PRACTICAL PRECAUTIONS

PRACTICAL PRECAUTIONS — A German Shepard is properly fenced in and neighbors are cautioned that the dog may be seen as aggressive with a “Beware of Dog” sign posted in clear view.

SUNNYSIDE — After the dispatching of an aggressive dog on Monday, March 2, there may remain some uncertainty of how we as a community can prevent the escape of pets from their enclosures and how to keep our pets from presenting dangerous behavior.

The pit bull displayed aggressive behavior towards a 78-year-old man and towards the officers on the scene who were attempting to quell the situation. Unfortunately, this resulted in officers removing the threat.

Commander Scott Bailey of the Sunnyside Police Department in an update on the incident said a citation was given for dog at large and could have been given for each of the three dogs loose in the area of Victory Way and Fairview Avenue.

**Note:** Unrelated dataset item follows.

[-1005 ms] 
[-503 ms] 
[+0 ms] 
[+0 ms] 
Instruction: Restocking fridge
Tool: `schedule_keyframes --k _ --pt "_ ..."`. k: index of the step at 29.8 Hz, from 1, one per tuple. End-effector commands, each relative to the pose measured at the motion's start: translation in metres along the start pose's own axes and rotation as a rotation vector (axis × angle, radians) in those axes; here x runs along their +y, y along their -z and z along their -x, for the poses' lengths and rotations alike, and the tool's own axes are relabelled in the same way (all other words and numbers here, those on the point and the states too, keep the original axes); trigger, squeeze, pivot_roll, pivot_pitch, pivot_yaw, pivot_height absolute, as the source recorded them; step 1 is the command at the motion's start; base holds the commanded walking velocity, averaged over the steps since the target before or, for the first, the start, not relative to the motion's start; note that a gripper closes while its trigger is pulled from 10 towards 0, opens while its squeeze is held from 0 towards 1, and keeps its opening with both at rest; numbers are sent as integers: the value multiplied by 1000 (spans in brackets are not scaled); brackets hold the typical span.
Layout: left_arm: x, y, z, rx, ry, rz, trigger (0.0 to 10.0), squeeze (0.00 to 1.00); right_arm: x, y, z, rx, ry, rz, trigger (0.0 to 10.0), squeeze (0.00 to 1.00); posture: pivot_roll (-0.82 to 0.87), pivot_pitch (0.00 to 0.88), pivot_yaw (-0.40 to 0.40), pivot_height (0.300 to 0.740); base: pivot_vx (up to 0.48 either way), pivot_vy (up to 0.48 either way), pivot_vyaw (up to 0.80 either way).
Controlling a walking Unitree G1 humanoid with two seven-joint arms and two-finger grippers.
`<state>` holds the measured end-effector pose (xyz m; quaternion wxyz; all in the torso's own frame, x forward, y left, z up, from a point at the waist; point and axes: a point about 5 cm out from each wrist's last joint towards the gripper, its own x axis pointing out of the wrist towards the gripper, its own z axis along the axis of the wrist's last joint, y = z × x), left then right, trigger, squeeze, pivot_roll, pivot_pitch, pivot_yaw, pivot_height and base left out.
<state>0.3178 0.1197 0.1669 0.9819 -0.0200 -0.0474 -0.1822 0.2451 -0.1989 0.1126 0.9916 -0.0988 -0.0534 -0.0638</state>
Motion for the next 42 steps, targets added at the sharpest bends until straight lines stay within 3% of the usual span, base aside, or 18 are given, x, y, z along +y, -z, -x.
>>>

There was a matter of whether the owner, Michael Palomarez, was going to be given a marauding dog charge. The difference being rather significant.

“A dog at large is a civil infraction, much like getting a traffic ticket. It’s $250 for each dog loose in the neighborhood, sniffing around and being a general nuisance,” Commander Bailey elaborates, “whereas a marauding dog is a gross misdemeanor, which is a criminal charge.”

A marauding dog is a dangerous dog on the loose, posing a threat to the community and potentially other dogs.

A marauding dog does not always lead to it being killed. Commander Bailey emphasized “a lot of factors go into [deciding to use deadly force]. When the bullet comes out of the gun, we’re responsible for where it goes.” Dire circumstances will result in the use of deadly force used towards aggressive animals.

In order to prevent events like this from happening, pet owners have the responsibility of ensuring their animal is secure in its enclosure. If one has a larger breed of dog that stays outside for the duration of the day, strong fences must be built to meet the expectations of a strong dog. Licensing and tagging pets are also crucial steps in ensuring the safety of pets and community.

“Socializing [dogs] so they don’t have the propensity to engage in combat and so they don’t cause problems later down the road,” Commander Bailey notes.

Pet owners can find prices for license at the website for the City of Sunnyside under the “Fees and Licensing” tab.